■ **What the task asks**
All pictures are to be omitted while the lines starting at the line with "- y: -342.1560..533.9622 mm" and ending at the line with "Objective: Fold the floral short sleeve" in the material below are retyped exactly, both ends included.

■ **Source data**
_ _ _ _ _ _ _

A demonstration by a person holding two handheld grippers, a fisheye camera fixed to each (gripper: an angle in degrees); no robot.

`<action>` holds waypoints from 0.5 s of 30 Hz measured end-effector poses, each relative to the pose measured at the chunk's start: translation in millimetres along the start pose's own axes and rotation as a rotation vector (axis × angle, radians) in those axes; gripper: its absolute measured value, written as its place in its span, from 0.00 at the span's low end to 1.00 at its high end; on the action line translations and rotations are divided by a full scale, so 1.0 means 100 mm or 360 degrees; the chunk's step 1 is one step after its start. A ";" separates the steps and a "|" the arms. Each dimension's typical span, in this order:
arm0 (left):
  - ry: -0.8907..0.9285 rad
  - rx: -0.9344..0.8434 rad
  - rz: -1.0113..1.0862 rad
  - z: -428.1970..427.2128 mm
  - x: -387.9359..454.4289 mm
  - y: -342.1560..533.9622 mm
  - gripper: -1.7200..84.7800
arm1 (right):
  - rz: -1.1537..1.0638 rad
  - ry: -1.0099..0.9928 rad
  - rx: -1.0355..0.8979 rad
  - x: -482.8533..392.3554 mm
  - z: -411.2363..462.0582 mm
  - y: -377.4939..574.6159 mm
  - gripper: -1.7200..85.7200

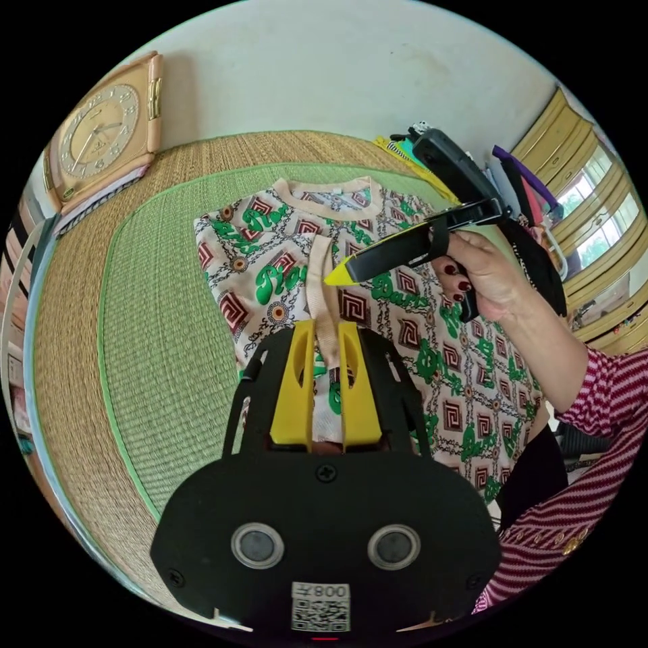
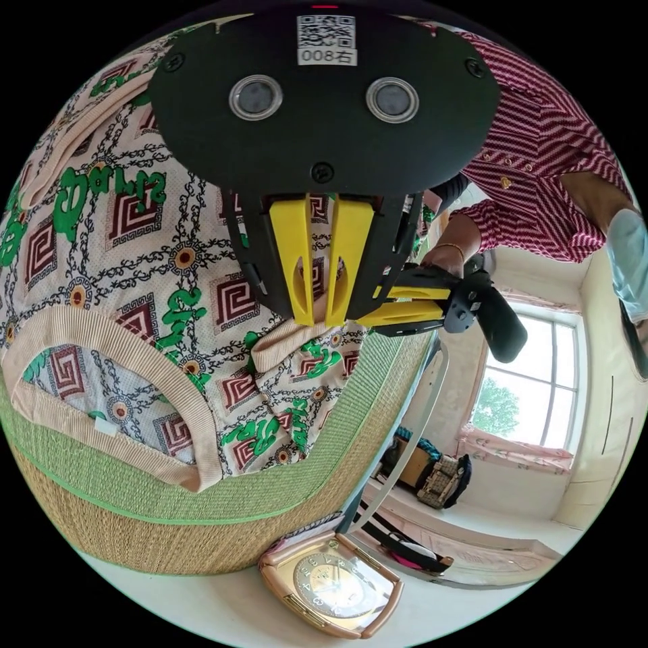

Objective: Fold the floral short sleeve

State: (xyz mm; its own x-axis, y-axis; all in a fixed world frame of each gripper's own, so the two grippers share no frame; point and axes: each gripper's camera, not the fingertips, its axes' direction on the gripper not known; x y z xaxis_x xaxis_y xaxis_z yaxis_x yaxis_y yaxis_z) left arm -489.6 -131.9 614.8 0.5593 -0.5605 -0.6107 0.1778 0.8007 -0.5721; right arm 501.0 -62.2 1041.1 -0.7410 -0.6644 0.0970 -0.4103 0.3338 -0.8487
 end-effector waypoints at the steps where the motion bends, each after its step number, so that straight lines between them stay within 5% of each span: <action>1: -0.0020 0.0018 -0.0001 0.01 0.01 0.01 0.06 | 0.0010 -0.0023 0.0004 -0.02 -0.01 0.04 0.04; 7: -0.0033 0.0165 0.0080 -0.12 0.19 0.13 0.03 | 0.0037 -0.0104 0.0025 -0.16 0.01 0.18 0.02; 15: -0.0062 -0.0007 0.0141 0.24 0.30 0.18 0.04 | 0.0085 -0.0175 0.0079 -0.40 -0.14 0.40 0.02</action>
State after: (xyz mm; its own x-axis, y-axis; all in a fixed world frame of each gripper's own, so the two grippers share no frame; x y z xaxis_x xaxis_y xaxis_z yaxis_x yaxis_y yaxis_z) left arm -450.3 -128.8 599.3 0.6037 -0.4787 -0.6375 0.1225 0.8459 -0.5191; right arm 506.6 -13.0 1010.8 -0.6975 -0.7166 -0.0044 -0.3431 0.3392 -0.8759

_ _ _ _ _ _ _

■ **Task result**
  - y: -342.1560..533.9622 mm
  - gripper: -1.7200..84.7800
arm1 (right):
  - rz: -1.1537..1.0638 rad
  - ry: -1.0099..0.9928 rad
  - rx: -1.0355..0.8979 rad
  - x: -482.8533..392.3554 mm
  - z: -411.2363..462.0582 mm
  - y: -377.4939..574.6159 mm
  - gripper: -1.7200..85.7200


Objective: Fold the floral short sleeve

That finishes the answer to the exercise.